この場所で、瘴気に耐えながら修復作業をこなせる職人は居なかった。

アーロンとユリアーネは、自分たちで扉の 蝶番(ちょうつがい) などを交換していたが、ドアノッカーまでは手が回らなかった。

それに、そのようなしゃれた道具は要らなかった。

見舞客など、ついぞ訪れた 例(ためし) がないのだ。

アーロンが、右手で軽く扉をノックした。

「ユリアーネ…。アーロンです。『調停者』と精霊の子をお連れしました」

部屋の中で、人の立ち上がる気配がした。

ついで、家具の倒れる音が響いた。

覚束ない足音がした後で、重たい扉がゆっくりと開いた。

イエローブラウンの髪をひっつめにした、表情の乏しいエルフ女性が顔をだした。

「お久しぶりね。ユリアーネ」

「ご無沙汰しております。『調停者』さま…」

ユリアーネは人形のように美しい顔で、素っ気ない挨拶の言葉を述べた。

だが目は丸く見開かれ、驚きを感じているようでもあった。

「そちらのお嬢さんは…?」

ユリアーネがメルを見ながら訊ねた。

メルが大きく足を広げると、前傾姿勢を取った。

右手をまえに差しだして、口上を述べる。

「お初にお目にかかいましゅ。そぇがし、メルとモォーします流えモンでござんしゅ。どぉーかヨロシュー、お見知りおきくだせぇヤシ!」

メルはウスベルク帝国の南方で無宿者が挨拶に使う、仁義を切った。

「はぁー?」

更にユリアーネが目を丸くした。

「あいたっ!」

クリスタがメルの頭をパシッと叩いた。

司教冠(ミトラ) が、ポトリと転げ落ちた。

「何だねそれは…?いったい、だれに教わった挨拶だい?」

「ミセェーくるキャクに、おそわった。テェートでエライ人とあったら、こうせぇー言わえたヨ!」

「二度とやるんじゃないよ!」

「えーっ!やらヨォー。せっかく、おぼえたのに…」

メルをウィルヘルム皇帝陛下と会わせずに良かったと、胸を撫でおろすクリスタだった。

「わらし、ワユくないヨ!」

「オマエさまは、騙されたんだよ。分かんないのかい?」

「そんなん、知らんわぁー!」

ユリアーネは口もとに薄く笑みを浮かべた。

感情を遮断しているのに、僧衣を纏った女児の口調が愉快に感じられた。

「済まないねぇー。別に茶化している訳じゃないんだよ。なにせ幼児だから…」

「構いません。良い子だと思います」

「こんな無作法の後でなんだけど、コレが精霊の子さ」

クリスタがメルを押しだした。

「初めましてメルさま。わたしはユリアーネと申します。封印の巫女姫を見守る魔法医師です」

「アヴィニアの、おイシャさま?」

「はい…。ずっと、ずっと…。わたしが主治医を務めて参りました」

メルはユリアーネと握手を交わした。

琥珀色をしたメルの瞳には、ユリアーネに対する尊敬の念が溢れていた。

この人が三百年もの間、ラヴィニア姫の看病をしてきたかと思うと、自然に頭が下がった。

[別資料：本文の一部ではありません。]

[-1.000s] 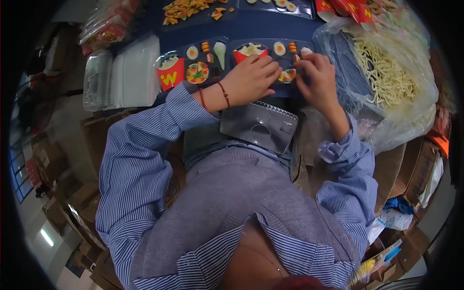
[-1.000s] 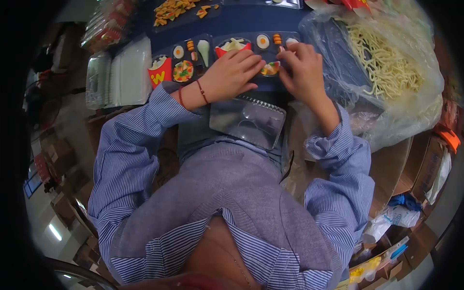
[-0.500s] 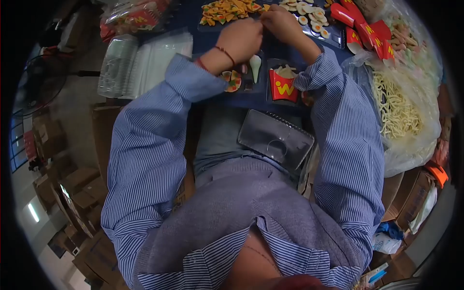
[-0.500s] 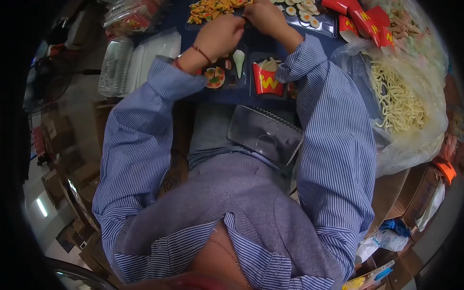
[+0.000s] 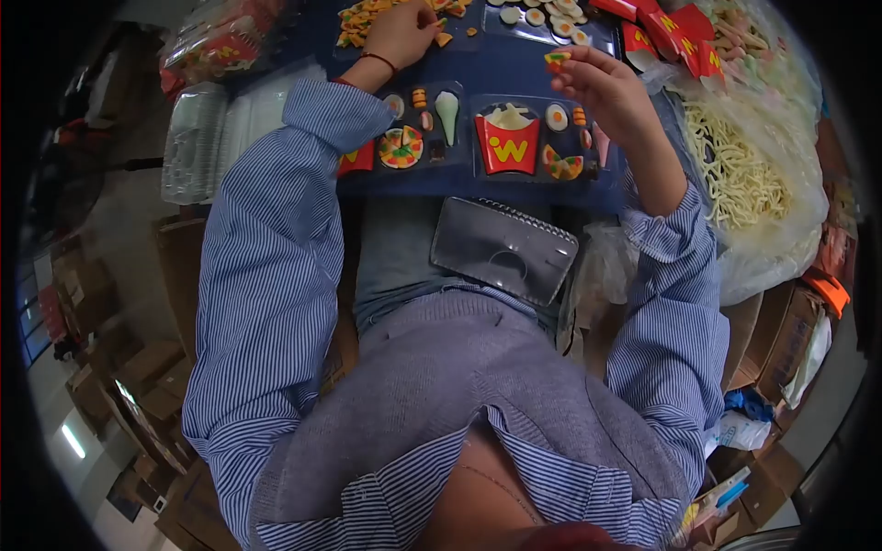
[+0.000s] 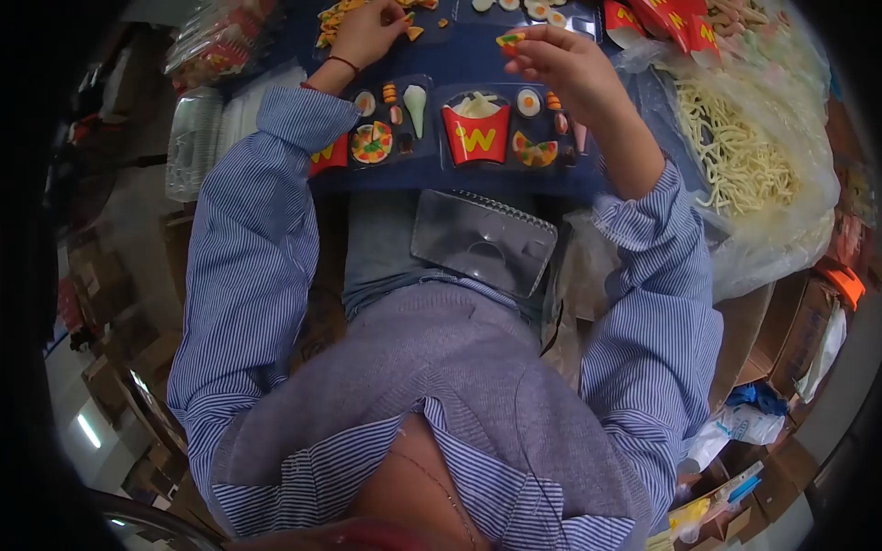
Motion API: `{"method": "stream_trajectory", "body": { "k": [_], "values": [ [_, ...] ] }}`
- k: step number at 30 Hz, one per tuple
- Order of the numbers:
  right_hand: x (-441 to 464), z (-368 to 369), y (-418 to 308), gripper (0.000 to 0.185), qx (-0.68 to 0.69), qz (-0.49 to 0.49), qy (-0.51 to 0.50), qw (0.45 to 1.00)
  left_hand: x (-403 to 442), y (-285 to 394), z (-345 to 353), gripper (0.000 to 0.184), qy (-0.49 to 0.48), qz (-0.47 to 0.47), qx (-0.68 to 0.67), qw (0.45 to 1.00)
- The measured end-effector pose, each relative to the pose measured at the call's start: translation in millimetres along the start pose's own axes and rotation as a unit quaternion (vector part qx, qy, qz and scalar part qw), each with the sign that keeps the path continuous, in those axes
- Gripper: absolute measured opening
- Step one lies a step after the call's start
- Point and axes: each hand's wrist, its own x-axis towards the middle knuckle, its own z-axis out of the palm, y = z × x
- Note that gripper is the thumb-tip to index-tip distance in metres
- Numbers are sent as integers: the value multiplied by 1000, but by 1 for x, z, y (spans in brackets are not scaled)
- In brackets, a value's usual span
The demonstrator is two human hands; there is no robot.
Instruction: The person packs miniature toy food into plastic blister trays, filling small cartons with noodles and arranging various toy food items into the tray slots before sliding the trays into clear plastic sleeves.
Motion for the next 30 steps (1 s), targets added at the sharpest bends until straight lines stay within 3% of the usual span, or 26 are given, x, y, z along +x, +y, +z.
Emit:
{"method": "stream_trajectory", "body": {
  "k": [2, 5, 7, 9, 11, 14, 16, 17, 19, 22, 26, 30],
  "values": [
    [-20, -17, 11, 27, 46, 18, -12, 999, -8, 24, -6, 22, -2, 21, -93, 995],
    [-58, -18, 7, 21, -156, -10, 22, 987, -45, 106, -11, 16, -165, 32, -224, 960],
    [-69, -29, 20, 18, -223, -15, 11, 975, -65, 144, -2, 15, -211, 157, -145, 954],
    [-77, -26, 28, 20, -497, -161, -5, 853, -71, 151, 21, 15, -201, 210, -105, 951],
    [-75, -21, 33, 22, -485, -159, 19, 860, -68, 156, 35, 15, -204, 258, -74, 942],
    [-67, -20, 35, 19, -497, -157, -19, 853, -67, 158, 45, 18, -226, 234, -46, 945],
    [-62, -21, 44, 18, -528, -266, -20, 807, -71, 156, 46, 19, -199, 241, -56, 948],
    [-63, -22, 47, 18, -526, -267, -20, 807, -74, 154, 46, 20, -170, 246, -70, 952],
    [-72, -19, 51, 16, -624, -309, 96, 712, -84, 156, 38, 21, -143, 265, -39, 953],
    [-79, -21, 64, 15, -613, -357, 114, 695, -103, 162, 33, 23, -120, 302, 6, 946],
    [-83, -22, 70, 15, -605, -342, 103, 712, -109, 160, 33, 26, -121, 339, 80, 929],
    [-91, -11, 64, 25, -667, -336, 124, 653, -109, 159, 37, 25, -81, 376, 109, 917]
  ]
}}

自分も前世では医療関係者に迷惑をかけまくった手前、ユリアーネのような人を見ると申し訳ない気持ちが込みあげてくる。

お医者さんや看護師さんに、悪態を吐きまくった記憶は消えていなかった。

「わたしたちが此処を訪れたのは、今度こそ 屍呪之王(しじゅのおう) を始末しようと決めたからです…。しかし 屍呪之王(しじゅのおう) を滅すれば、今はまだ生きているラヴィニア姫も無事では済みません」

「はい…。 屍食鬼(ししょくき) として生き永らえている姫は、 屍呪之王(しじゅのおう) が解呪されたなら意識を取り戻すことなく亡くなられるでしょう」

「あたしは、ラヴィニア姫を助けたい。精霊の子も、それを望んでいる。だから、先ず封印の塔を訪れたのさ」

クリスタがメルの肩を叩いて、発言するよう促した。

「センセー。わらし、アヴィニアを助くゆ。心配せんでえーヨ!」

メルは胸を張って言い放った。

「はい…。メルさま。どうか、ラヴィニア姫をお願い致します」

今度こそ、ユリアーネは喜びの表情を見せた。